Risks, unresolved questions, and what clinical adoption will actually require
Several practical adoption barriers sit between a strong registry publication and routine clinical use. CT image quality remains a non-trivial variable: the AI-QCT workflow requires a qualified radiology technologist to review automated outputs before sign-off as a condition of FDA clearance, introducing a quality-assurance step that presupposes trained personnel and integrated radiology workflows. In lower-resource settings or centres with high CT volumes and limited specialist support, that review step may create throughput bottlenecks that offset some of the procedural efficiency gains over IVUS. The technology also depends on scanner capability and acquisition protocols, and the degree to which INVICTUS’s correlation coefficients hold across different CT hardware generations and contrast protocols outside Japan has not been fully characterised.

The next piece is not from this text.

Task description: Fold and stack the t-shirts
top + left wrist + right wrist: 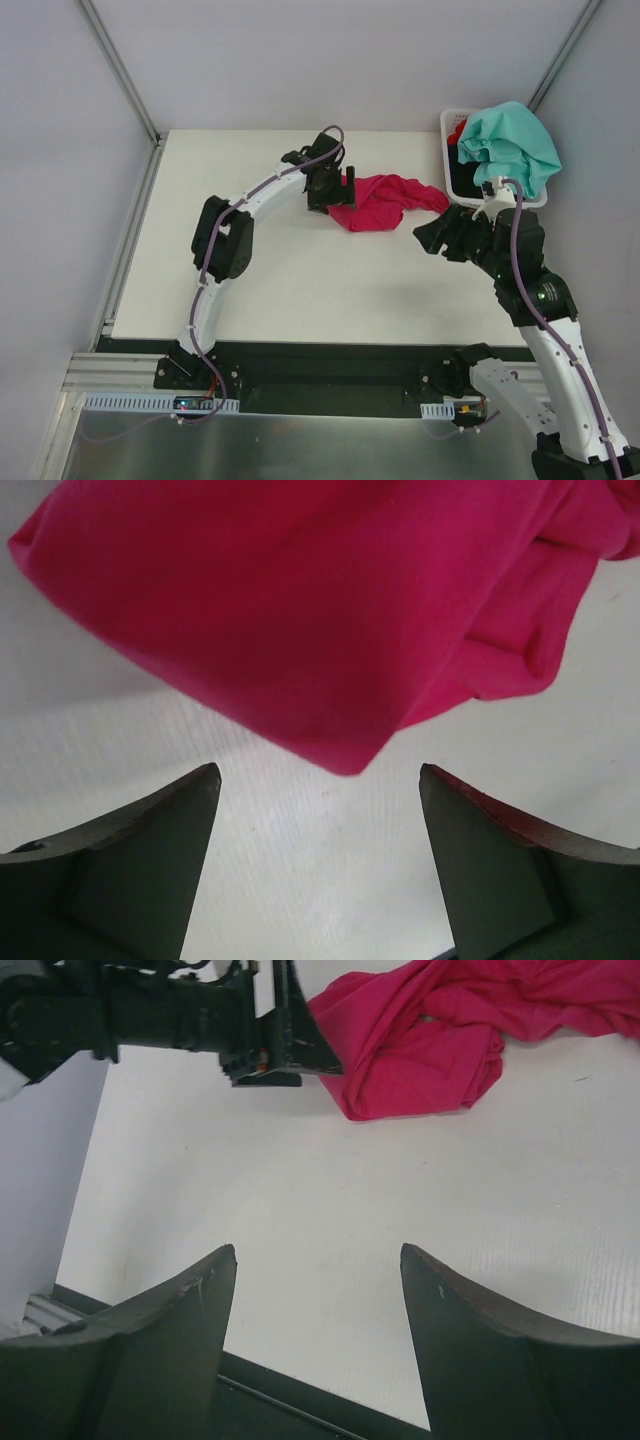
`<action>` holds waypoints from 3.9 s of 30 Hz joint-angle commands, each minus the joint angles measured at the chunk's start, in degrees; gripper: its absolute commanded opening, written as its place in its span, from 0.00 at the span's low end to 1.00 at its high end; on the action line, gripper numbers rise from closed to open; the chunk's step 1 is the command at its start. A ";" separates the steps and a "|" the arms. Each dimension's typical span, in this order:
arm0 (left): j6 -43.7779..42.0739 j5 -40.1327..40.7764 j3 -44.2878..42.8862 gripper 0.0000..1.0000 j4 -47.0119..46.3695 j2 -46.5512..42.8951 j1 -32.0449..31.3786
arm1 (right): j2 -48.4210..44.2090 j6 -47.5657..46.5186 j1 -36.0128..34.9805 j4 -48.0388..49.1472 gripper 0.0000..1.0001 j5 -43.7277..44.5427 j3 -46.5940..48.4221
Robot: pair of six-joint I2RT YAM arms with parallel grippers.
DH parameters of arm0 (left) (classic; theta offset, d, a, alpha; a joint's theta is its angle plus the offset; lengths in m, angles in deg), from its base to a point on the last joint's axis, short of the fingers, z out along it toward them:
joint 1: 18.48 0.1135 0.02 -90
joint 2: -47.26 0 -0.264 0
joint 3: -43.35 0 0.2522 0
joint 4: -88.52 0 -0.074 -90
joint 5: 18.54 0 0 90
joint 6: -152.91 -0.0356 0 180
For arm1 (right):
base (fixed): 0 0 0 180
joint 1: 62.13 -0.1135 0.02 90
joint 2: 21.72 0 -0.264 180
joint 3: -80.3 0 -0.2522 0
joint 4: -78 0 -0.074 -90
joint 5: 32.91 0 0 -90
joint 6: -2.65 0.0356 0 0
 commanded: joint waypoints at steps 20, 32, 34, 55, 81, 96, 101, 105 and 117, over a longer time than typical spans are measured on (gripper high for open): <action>1.94 12.57 10.51 0.00 5.38 -21.17 1.00 | -3.06 2.64 -0.56 -0.59 0.66 -8.06 -2.42; 0.80 18.29 5.10 0.00 22.61 -48.36 0.91 | 4.06 4.13 -11.18 5.22 0.63 -2.26 -8.05; 0.54 18.74 3.17 0.00 24.46 -47.76 0.91 | 5.11 4.67 -12.95 5.66 0.63 -0.33 -8.32; 1.76 14.34 4.46 0.54 17.61 -32.45 -10.07 | 9.24 4.23 -22.80 2.85 0.62 9.61 -5.42; 5.01 26.12 37.88 0.92 12.60 -48.63 -4.98 | 20.93 2.64 -25.53 10.22 0.59 8.91 -3.83; 3.61 22.96 41.83 0.92 10.49 -52.40 3.11 | 46.85 0.18 -20.60 21.04 0.52 0.04 2.48; 3.26 22.26 42.89 0.92 10.41 -53.12 4.52 | 48.44 1.32 -20.87 21.48 0.50 -1.81 3.55; 3.61 21.29 42.98 0.91 10.49 -52.06 4.52 | 48.09 1.68 -21.13 20.69 0.50 -2.43 3.28; 4.14 21.55 44.12 0.91 10.40 -53.20 4.52 | 51.78 3.70 -24.20 24.90 0.45 -3.13 1.08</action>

The clinical pathway question also remains open. IVUS is performed intraoperatively, providing real-time plaque data that directly influences procedural decisions such as stent sizing, lesion preparation strategy, and post-deployment assessment. AI-QCT provides pre-procedural data that can inform planning but cannot replicate the intraoperative feedback loop that experienced interventionalists rely on for high-complexity cases. Regulators watching the field will likely draw a distinction between using AI-QCT to reduce upstream IVUS use in lower-risk diagnostic workups versus substituting it entirely in complex intervention planning, and INVICTUS does not resolve that boundary question. Clinicians tracking the field will also note that the 85-patient sample, while sufficient for correlation analysis, is modest for subgroup analyses that would clarify which plaque types or stenosis severities drive the strongest and weakest agreement. Prospective validation in a larger, geographically diverse cohort is the logical next step.